“Honestly, my dear Jonathan—”
“She is a Miss Chloris Wynne. One of the white-haired kind.”
“A platinum blonde?”
“The colour of a light Chablis, and done up in plaster-like sausages. She resembles the chorus of my youth. I’m told that nowadays the chorus looks like the county. I find her appearance startling and her conversation difficult, but I have watched her with interest and I have formed the opinion that she is a very neat example of the woman scorned.”
“Did Nicholas scorn her?”
“Nicholas wished to marry her, but being in the habit of eating his cake in enormous mouthfuls, and keeping it, he did not allow his engagement to Miss Chloris to cramp his style as an accomplished philanderer.

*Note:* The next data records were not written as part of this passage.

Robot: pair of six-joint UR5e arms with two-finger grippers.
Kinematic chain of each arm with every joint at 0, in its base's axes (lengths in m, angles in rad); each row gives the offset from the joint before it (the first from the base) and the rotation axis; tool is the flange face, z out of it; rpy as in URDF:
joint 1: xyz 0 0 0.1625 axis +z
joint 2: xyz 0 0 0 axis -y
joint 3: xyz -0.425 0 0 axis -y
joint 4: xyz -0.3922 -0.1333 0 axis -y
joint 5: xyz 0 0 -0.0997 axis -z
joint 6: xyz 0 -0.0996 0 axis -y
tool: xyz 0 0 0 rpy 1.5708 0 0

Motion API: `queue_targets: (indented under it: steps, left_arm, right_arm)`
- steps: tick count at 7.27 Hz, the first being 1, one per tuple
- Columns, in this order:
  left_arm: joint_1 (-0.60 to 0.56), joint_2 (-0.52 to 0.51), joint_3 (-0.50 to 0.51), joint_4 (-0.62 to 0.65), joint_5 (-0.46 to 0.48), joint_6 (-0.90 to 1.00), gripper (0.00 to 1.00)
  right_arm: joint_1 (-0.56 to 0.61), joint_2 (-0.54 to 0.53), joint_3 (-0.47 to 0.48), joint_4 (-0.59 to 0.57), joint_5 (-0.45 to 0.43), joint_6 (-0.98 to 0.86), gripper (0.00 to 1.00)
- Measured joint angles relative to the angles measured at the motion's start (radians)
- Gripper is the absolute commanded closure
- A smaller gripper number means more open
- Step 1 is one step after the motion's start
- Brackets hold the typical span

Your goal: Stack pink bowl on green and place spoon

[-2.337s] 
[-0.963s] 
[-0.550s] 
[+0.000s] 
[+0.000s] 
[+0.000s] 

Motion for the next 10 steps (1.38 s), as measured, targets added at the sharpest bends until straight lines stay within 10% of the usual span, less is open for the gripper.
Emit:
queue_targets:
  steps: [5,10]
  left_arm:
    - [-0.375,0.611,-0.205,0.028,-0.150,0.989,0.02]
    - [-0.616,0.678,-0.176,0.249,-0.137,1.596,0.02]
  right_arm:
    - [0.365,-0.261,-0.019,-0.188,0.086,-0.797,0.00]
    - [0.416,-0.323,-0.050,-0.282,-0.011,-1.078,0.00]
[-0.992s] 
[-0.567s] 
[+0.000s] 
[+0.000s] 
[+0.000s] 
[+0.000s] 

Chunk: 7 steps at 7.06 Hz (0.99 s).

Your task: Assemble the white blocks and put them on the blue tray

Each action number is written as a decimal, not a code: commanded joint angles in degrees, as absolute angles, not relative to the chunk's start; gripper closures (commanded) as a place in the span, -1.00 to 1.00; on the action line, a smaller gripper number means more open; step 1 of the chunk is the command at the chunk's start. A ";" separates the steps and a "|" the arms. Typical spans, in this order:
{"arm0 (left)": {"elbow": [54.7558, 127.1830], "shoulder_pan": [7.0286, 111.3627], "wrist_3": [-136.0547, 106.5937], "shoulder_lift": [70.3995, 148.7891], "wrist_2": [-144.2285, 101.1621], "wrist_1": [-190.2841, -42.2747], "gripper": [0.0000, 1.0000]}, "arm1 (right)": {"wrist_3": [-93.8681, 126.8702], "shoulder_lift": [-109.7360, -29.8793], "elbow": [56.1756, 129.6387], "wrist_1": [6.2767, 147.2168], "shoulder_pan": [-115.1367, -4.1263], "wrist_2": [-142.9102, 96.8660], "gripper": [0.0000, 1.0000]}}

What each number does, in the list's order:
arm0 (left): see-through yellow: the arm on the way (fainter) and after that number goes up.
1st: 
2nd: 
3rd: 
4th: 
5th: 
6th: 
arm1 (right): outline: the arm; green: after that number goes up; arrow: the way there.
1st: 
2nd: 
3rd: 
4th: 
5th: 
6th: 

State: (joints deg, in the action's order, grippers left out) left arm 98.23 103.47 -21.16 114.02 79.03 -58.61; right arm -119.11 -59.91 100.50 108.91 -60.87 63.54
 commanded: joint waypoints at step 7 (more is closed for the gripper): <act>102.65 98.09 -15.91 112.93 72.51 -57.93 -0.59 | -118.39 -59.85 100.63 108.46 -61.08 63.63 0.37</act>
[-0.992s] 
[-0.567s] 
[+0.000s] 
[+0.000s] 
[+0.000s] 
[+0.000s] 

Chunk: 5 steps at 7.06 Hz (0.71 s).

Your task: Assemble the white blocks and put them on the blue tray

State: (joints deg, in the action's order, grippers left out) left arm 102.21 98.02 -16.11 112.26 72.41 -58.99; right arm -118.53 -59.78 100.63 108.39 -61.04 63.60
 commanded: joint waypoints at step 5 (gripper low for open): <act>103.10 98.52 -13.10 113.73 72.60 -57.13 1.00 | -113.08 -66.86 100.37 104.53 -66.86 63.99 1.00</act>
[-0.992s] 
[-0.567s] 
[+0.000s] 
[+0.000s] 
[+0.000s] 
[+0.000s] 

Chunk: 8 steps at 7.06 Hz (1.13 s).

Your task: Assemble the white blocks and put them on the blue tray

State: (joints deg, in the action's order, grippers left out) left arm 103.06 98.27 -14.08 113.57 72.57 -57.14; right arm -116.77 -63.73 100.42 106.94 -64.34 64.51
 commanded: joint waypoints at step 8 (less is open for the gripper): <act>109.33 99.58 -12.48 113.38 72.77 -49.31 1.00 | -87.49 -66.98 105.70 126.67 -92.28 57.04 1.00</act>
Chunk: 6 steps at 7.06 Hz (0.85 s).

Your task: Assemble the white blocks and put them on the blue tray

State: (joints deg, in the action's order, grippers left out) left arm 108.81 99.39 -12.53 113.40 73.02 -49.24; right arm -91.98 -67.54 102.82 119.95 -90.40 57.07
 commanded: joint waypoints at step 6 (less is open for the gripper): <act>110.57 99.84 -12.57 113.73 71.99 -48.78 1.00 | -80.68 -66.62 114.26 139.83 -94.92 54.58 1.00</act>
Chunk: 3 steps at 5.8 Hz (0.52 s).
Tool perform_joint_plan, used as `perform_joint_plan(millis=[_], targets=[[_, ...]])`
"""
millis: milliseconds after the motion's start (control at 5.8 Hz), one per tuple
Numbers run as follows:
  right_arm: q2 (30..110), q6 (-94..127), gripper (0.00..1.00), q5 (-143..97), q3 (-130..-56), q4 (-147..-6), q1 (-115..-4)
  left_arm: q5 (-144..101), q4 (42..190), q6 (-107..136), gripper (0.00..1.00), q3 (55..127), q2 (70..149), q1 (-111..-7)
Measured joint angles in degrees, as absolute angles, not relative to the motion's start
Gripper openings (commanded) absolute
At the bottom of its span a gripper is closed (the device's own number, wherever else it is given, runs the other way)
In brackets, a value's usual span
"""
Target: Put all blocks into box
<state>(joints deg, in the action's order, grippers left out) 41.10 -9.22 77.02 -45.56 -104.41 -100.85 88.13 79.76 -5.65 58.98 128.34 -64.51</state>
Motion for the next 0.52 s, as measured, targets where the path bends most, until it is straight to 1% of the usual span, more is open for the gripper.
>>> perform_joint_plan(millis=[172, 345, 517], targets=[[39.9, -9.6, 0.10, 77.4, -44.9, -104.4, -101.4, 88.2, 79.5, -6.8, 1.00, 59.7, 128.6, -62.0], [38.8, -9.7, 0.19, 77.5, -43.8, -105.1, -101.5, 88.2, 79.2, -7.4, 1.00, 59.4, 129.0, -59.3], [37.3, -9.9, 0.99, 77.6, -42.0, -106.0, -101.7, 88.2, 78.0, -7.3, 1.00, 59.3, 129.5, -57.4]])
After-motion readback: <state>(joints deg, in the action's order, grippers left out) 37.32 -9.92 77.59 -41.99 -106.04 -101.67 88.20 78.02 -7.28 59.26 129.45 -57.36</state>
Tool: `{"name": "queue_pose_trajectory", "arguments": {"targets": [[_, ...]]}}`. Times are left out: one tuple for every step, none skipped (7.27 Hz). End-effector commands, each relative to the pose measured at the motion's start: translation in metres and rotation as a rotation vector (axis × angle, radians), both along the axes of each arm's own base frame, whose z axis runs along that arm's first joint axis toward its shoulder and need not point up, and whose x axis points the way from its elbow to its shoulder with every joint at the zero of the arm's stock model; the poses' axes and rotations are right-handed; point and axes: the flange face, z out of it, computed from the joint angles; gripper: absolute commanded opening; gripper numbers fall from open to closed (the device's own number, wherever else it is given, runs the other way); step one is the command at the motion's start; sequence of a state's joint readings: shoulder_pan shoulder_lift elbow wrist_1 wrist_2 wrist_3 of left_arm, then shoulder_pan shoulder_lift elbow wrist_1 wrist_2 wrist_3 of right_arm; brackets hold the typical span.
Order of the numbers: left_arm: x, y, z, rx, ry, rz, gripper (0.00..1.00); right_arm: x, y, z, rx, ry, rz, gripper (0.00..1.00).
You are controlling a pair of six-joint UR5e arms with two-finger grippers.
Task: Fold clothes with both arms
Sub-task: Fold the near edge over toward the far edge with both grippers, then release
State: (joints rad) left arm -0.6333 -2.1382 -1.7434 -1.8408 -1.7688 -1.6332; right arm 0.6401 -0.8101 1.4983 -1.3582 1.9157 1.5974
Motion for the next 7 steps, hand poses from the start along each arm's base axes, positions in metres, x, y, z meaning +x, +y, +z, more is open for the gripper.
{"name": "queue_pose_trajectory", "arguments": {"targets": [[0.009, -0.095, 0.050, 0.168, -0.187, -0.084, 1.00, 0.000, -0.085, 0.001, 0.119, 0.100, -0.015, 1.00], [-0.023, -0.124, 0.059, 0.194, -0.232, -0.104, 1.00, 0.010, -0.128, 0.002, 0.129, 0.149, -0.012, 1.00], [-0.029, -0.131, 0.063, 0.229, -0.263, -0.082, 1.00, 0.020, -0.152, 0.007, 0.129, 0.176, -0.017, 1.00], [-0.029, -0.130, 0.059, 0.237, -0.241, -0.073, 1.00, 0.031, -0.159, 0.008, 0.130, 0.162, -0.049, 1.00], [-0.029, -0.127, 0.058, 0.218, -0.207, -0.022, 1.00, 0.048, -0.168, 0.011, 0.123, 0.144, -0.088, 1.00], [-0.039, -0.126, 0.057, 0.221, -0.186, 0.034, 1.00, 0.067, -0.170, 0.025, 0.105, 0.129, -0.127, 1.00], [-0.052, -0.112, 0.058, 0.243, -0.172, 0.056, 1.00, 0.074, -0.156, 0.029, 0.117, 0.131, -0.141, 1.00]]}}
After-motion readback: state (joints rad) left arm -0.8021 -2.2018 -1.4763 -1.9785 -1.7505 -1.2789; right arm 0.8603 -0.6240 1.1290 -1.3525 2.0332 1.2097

He continued to philander with the fifth item in our cast of characters — Madam Lisse.”
“Oh God!”
“More in anger than in sorrow, if Sandra Compline is to be believed, Miss Chloris broke off her engagement to Nicholas. After an interval so short that one suspects she acted on the ricochet, she accepted William who had previously courted her and been cut out by his brother. My private opinion is that when William returns to the front, Nicholas is quite capable of recapturing the lady, and what’s more I think she and William both know it. Nicholas and William had quarrelled in the best tradition of rival brothers and, as I say, have not met since the second engagement. I need not tell you that Mrs. Compline and William and his betrothed do not know I have invited Nicholas, nor does Nicholas know I have invited them. He knows, however, that Madam Lisse will be here. That, of course, is why he has accepted.”
“Go on,” said Mandrake, driving his fingers through his hair.
“Madame Lisse, the ambiguous and alluring woman of our cast, is an Austrian beauty specialist. I don’t suppose Lisse is her real name.